The first technology is called profiling, around which the company has developed its NetProfiler and ProfileMaker software. NetProfiler helps manufacturers maintain the color consistency of their products throughout their supply chains by enabling color capture in a variety of devices: scanners, cameras, printers, monitors, and especially spectrophotometers. NetProfiler is included in the company’s Color iMatch and Color iQC matching and control software and also provides remote monitoring and calibration of spectrophotometers through the Internet. “This is especially useful for any manufacturer with a quality system such as Six Sigma or ISO,” says Richard Knapp, software product manager, GretagMacbeth Color & Appearance Business Unit.
GretagMacbeth is also using an open-source electronic color format, CxF, to make color data portable and enable other systems among the company’s suppliers to use color data. “CxF does for color control and reproduction what the PDF file format does for document management,” Knapp says. “While GretagMacbeth products inherently communicate with each other, should a company or supply chain have other color control brands, CxF allows them all to share color data.”

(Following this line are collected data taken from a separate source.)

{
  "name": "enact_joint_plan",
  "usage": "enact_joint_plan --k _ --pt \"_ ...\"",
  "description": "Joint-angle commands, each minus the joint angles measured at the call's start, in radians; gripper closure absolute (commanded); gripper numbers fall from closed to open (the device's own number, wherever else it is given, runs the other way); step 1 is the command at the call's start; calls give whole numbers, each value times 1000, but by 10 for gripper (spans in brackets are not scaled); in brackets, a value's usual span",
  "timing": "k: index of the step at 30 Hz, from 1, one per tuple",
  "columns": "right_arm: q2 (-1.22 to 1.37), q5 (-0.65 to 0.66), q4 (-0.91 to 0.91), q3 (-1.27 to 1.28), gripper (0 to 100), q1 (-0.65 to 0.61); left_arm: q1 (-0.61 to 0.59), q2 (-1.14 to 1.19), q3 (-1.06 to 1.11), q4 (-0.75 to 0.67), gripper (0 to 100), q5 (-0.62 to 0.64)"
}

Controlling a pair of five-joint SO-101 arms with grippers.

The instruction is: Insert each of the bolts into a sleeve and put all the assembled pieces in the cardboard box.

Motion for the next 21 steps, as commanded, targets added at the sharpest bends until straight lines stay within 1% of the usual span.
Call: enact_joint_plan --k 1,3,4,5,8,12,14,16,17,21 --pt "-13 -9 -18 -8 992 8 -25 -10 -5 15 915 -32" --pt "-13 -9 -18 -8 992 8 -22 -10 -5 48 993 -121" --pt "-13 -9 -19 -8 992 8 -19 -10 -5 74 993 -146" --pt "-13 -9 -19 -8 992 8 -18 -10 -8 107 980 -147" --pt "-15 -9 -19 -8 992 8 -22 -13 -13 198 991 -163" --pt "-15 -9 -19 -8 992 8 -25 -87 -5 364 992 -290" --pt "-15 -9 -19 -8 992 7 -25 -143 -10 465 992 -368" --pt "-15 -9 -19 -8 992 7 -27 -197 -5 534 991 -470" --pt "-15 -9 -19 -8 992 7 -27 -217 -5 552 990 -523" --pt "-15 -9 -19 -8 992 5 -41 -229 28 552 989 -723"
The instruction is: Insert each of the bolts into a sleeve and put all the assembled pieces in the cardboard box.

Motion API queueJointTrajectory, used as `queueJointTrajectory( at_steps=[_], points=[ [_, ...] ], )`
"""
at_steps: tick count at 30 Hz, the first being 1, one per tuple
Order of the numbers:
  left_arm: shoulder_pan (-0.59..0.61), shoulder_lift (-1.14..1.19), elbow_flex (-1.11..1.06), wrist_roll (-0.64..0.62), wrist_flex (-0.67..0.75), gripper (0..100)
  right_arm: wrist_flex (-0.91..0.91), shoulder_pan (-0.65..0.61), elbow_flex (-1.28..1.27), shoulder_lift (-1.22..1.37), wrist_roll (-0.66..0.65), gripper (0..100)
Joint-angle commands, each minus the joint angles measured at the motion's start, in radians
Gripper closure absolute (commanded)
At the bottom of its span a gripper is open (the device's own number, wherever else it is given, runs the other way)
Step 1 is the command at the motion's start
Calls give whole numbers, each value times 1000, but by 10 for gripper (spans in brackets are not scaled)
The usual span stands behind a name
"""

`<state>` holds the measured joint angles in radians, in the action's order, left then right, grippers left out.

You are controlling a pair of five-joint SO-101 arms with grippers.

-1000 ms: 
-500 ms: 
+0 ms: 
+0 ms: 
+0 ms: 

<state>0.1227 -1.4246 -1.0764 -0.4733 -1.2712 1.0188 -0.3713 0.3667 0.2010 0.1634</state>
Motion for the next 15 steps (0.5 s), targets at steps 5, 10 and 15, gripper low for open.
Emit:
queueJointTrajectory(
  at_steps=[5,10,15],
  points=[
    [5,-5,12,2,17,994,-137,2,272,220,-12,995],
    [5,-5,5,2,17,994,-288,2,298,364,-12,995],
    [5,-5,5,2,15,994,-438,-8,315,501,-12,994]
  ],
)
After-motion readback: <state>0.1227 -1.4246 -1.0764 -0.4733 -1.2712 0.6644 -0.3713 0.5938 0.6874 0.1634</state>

Where tying color consistency to software helps, so does uniformity in instruments, according to BYK-Gardner. With instrumentation, companies can solidify that unified process throughout their supply chain, “So the different suppliers buy the same instruments, and they’re comparing apples to apples,” Ball says.
Step On It, Charlie
The trouble is, the market also forces appliance makers to crank out perfection very quickly—which puts a greater emphasis on testing equipment makers to offer devices that perform several functions at once. Kevin Clark, CEO of test equipment manufacturer Vitrek Corporation (San Diego, California, U.S.), says his company’s hottest products are V4 and V5 electrical safety analyzers, which are used by numerous appliance makers to perform four different tests from one test connection. The units automatically do AC and DC hipot (withstand), high-current ground bond and insulation resistance testing.

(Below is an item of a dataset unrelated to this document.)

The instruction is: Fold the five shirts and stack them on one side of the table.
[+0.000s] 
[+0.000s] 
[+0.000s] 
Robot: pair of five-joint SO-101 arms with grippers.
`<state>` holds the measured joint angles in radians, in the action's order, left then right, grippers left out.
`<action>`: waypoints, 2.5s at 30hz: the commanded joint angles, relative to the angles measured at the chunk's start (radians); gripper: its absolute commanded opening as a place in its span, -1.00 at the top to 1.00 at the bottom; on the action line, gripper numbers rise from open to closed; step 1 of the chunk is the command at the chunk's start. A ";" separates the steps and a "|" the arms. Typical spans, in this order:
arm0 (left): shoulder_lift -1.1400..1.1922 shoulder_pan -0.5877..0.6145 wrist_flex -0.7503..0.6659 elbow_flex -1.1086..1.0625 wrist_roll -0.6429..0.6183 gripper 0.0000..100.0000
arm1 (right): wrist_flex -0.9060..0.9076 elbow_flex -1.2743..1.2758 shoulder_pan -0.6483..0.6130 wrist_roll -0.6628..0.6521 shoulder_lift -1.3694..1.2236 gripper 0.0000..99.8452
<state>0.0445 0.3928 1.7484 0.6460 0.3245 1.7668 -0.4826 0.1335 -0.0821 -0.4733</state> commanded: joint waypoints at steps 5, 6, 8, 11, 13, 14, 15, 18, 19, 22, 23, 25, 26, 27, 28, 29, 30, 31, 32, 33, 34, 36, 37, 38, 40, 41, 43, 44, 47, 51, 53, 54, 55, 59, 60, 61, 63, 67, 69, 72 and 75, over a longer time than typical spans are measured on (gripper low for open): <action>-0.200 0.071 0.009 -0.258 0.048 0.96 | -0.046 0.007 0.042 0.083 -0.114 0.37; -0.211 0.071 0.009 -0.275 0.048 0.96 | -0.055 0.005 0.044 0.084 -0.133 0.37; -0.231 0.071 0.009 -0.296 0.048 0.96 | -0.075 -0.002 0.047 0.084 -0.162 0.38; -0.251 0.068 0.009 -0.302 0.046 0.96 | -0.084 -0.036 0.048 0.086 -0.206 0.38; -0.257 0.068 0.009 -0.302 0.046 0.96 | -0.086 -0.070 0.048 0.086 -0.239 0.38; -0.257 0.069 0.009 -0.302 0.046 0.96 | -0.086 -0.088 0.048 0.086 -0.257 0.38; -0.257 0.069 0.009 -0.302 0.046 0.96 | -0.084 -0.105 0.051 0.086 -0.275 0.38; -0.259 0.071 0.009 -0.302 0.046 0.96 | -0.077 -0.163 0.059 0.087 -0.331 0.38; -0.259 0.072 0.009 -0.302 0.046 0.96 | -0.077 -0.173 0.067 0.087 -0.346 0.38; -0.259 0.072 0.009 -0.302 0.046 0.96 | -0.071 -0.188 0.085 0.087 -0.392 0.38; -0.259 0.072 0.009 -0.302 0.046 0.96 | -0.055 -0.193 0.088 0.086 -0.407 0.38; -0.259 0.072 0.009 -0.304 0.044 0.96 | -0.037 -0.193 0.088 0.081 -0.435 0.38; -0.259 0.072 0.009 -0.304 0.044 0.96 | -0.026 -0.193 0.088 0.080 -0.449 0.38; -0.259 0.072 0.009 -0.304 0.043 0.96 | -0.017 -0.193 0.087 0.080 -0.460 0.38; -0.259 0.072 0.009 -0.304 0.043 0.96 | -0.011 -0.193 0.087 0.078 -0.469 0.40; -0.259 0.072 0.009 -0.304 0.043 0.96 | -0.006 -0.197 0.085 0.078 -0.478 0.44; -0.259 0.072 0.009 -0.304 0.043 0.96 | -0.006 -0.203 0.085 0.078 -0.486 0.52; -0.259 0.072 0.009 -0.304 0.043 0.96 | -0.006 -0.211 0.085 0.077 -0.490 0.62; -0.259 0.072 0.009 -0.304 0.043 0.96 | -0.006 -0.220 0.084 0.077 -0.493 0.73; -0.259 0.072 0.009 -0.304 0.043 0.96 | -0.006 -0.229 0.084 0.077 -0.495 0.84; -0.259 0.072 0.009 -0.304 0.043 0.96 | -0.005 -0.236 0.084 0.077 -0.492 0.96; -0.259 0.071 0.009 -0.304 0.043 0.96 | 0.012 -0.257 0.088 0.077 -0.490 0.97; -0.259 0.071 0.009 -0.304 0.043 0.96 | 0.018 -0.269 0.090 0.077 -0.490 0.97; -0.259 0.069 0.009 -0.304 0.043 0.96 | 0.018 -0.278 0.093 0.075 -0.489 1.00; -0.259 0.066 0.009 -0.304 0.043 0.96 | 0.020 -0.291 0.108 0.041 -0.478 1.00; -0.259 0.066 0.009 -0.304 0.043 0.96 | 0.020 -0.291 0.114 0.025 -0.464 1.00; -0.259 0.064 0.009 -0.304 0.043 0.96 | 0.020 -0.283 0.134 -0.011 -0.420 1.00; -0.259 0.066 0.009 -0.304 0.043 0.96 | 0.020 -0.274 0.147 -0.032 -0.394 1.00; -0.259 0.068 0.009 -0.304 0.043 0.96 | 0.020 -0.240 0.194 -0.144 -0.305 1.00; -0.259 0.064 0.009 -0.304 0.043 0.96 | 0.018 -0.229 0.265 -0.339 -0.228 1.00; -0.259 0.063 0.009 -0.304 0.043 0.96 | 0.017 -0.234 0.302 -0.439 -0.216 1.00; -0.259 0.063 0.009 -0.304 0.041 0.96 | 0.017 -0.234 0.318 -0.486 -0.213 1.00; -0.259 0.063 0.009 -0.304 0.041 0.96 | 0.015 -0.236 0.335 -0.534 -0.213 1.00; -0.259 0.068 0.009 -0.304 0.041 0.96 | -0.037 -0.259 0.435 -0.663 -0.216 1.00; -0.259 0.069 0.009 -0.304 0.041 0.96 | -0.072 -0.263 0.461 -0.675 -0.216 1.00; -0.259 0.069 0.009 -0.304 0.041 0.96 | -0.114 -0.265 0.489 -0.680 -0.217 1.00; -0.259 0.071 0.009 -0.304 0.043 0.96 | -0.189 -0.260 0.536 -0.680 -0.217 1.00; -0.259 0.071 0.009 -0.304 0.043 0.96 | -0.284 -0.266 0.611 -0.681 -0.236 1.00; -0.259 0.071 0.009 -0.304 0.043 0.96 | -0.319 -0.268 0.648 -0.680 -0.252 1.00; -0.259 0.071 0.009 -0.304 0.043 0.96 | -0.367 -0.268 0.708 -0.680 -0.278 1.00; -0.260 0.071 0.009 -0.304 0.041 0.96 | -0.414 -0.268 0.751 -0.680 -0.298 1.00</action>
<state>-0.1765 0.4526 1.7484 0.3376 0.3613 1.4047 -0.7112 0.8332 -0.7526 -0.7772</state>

Introduced in June 2005, the V5 is a hyped-up V4 with a scanner that automatically routes test voltage to up to eight different parts. The scanner is based on a high-voltage switching matrix that speeds up voltage testing while bettering accuracy. “Prior to having a solution like this, you would have to have a technician hold a probe on test point A and wait 2 seconds,” Clark says. “It’s awkward. It’s inconsistent.”
Vitrek says it already has a modified version of the V5 running on six different appliance production lines for a global OEM. A computer tells the test equipment which test to run and when to run it. The system automatically stores the results in a database. The OEM produces 1.5 million icemakers annually on the production lines monitored by the V5 units and projects production of up to 3 million units a year.
Exposing the Leak
Furness Controls has been improving leak detection. Furness (Indian Trail, North Carolina, U.S.), recently introduced its 700 series of leak detectors that combine a smaller size with more functions at a lower price. The new series includes low-cost instruments for simple tests as well as sequential multi-test instruments that can store up to 300 test programs with programmable inputs and outputs. Furness’ leak detectors all can communicate with PCs via RS232 serial hookups and can be controlled through a PC, if desired. The company’s testers can be used as a standalone device on a bench or as a fully automated, inline tester.
“The big thing is always cost,” Furness General Manager Dennis Teel says. “The instruments were getting more costly. We’ve got the same testing capabilities, we’ve got the same transducer, but they’ve improved the balance and the electronics—more features for less money.”